HOW TO COMPLETE THIS TASK>
Copy every entry word for word. Skip the pictures.

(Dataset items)
----------

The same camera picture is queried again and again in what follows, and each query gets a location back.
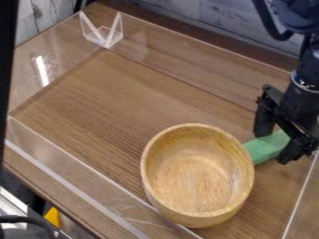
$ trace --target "green object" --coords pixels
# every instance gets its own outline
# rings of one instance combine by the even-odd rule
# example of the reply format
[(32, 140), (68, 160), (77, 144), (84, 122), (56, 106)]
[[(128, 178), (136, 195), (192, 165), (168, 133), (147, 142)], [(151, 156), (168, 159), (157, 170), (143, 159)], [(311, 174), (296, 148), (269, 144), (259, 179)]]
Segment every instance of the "green object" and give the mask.
[(255, 140), (247, 142), (244, 144), (244, 148), (251, 154), (253, 164), (257, 165), (259, 163), (275, 158), (288, 142), (289, 137), (281, 130), (273, 132), (265, 137), (256, 138)]

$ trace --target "wooden table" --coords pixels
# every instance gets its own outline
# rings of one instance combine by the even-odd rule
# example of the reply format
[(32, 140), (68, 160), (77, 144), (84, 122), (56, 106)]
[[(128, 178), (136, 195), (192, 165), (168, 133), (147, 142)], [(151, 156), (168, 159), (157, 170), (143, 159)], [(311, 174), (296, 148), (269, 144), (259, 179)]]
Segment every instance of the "wooden table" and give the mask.
[[(95, 23), (103, 23), (116, 11), (99, 2), (85, 13)], [(72, 18), (49, 30), (60, 44), (55, 50), (65, 64), (61, 67), (73, 64), (69, 54), (79, 54), (79, 58), (85, 50), (91, 54), (9, 114), (33, 131), (33, 135), (24, 133), (21, 144), (36, 143), (41, 135), (80, 162), (63, 163), (63, 154), (48, 155), (56, 149), (39, 145), (29, 151), (49, 159), (45, 163), (56, 174), (48, 174), (11, 148), (5, 152), (5, 167), (95, 235), (136, 238), (99, 210), (97, 204), (112, 195), (96, 184), (99, 176), (109, 177), (148, 202), (140, 182), (140, 154), (152, 136), (172, 125), (200, 122), (227, 130), (243, 143), (252, 140), (253, 100), (261, 85), (271, 83), (284, 89), (289, 74), (220, 47), (177, 37), (147, 22), (141, 23), (145, 35), (139, 36), (133, 22), (128, 21), (124, 40), (112, 50), (96, 49), (84, 39), (68, 40), (72, 34), (80, 34), (77, 24)], [(53, 48), (49, 31), (17, 49), (20, 60), (37, 48)], [(141, 40), (147, 41), (147, 48), (140, 47)], [(275, 54), (273, 58), (287, 59)], [(31, 91), (37, 91), (29, 83), (33, 73), (21, 64), (15, 65), (13, 77), (15, 90), (29, 85)], [(211, 229), (192, 231), (203, 238), (280, 238), (308, 169), (307, 159), (287, 166), (276, 161), (257, 165), (253, 191), (237, 215)], [(72, 186), (57, 175), (73, 182)], [(93, 203), (83, 190), (89, 192)]]

----------

ANSWER SECTION>
The same camera picture is queried again and again in what follows, and each query gets a location back.
$ trace --target "green object" --coords pixels
# every instance gets its own outline
# rings of one instance combine by the even-odd rule
# example of the reply format
[(32, 140), (68, 160), (77, 144), (84, 122), (56, 106)]
[[(128, 178), (136, 195), (192, 165), (168, 133), (147, 142)], [(151, 156), (168, 159), (157, 170), (143, 159)], [(311, 174), (296, 148), (269, 144), (259, 179)]]
Segment every instance of the "green object" and give the mask.
[(255, 140), (247, 142), (244, 144), (244, 148), (251, 154), (253, 164), (257, 165), (259, 163), (275, 158), (288, 142), (289, 137), (281, 130), (273, 132), (265, 137), (256, 138)]

$ trace --target "wooden table" --coords pixels
# every instance gets its own outline
# rings of one instance combine by the even-odd rule
# example of the reply format
[(32, 140), (68, 160), (77, 144), (84, 122), (56, 106)]
[[(128, 178), (136, 195), (192, 165), (168, 133), (147, 142)], [(151, 156), (168, 159), (157, 170), (143, 159)], [(311, 174), (296, 148), (269, 144), (259, 179)]]
Segment every instance of the "wooden table" and give the mask.
[[(95, 23), (103, 23), (116, 11), (99, 2), (85, 13)], [(72, 18), (49, 30), (60, 44), (55, 50), (65, 64), (61, 67), (73, 64), (69, 54), (79, 54), (79, 58), (85, 50), (91, 54), (9, 114), (33, 131), (33, 135), (24, 133), (21, 144), (36, 143), (41, 135), (80, 162), (63, 163), (63, 154), (48, 155), (56, 149), (39, 145), (29, 151), (49, 159), (45, 163), (56, 174), (48, 174), (11, 148), (5, 152), (5, 167), (95, 235), (136, 238), (99, 210), (97, 204), (112, 195), (96, 184), (99, 176), (109, 177), (148, 202), (140, 182), (140, 154), (152, 136), (172, 125), (200, 122), (227, 130), (243, 143), (252, 140), (253, 100), (261, 85), (271, 83), (284, 89), (289, 74), (220, 47), (177, 37), (147, 22), (141, 23), (145, 35), (139, 36), (133, 22), (128, 21), (124, 40), (112, 50), (96, 49), (84, 39), (68, 40), (72, 34), (80, 34), (77, 24)], [(53, 48), (49, 31), (17, 49), (20, 60), (37, 48)], [(141, 40), (147, 41), (147, 48), (140, 47)], [(275, 54), (273, 58), (287, 59)], [(31, 91), (37, 91), (29, 83), (33, 73), (21, 64), (15, 65), (13, 77), (15, 90), (29, 85)], [(211, 229), (192, 231), (203, 238), (280, 238), (308, 169), (307, 159), (287, 166), (276, 161), (257, 165), (253, 191), (237, 215)], [(72, 186), (57, 175), (73, 182)], [(93, 203), (83, 190), (89, 192)]]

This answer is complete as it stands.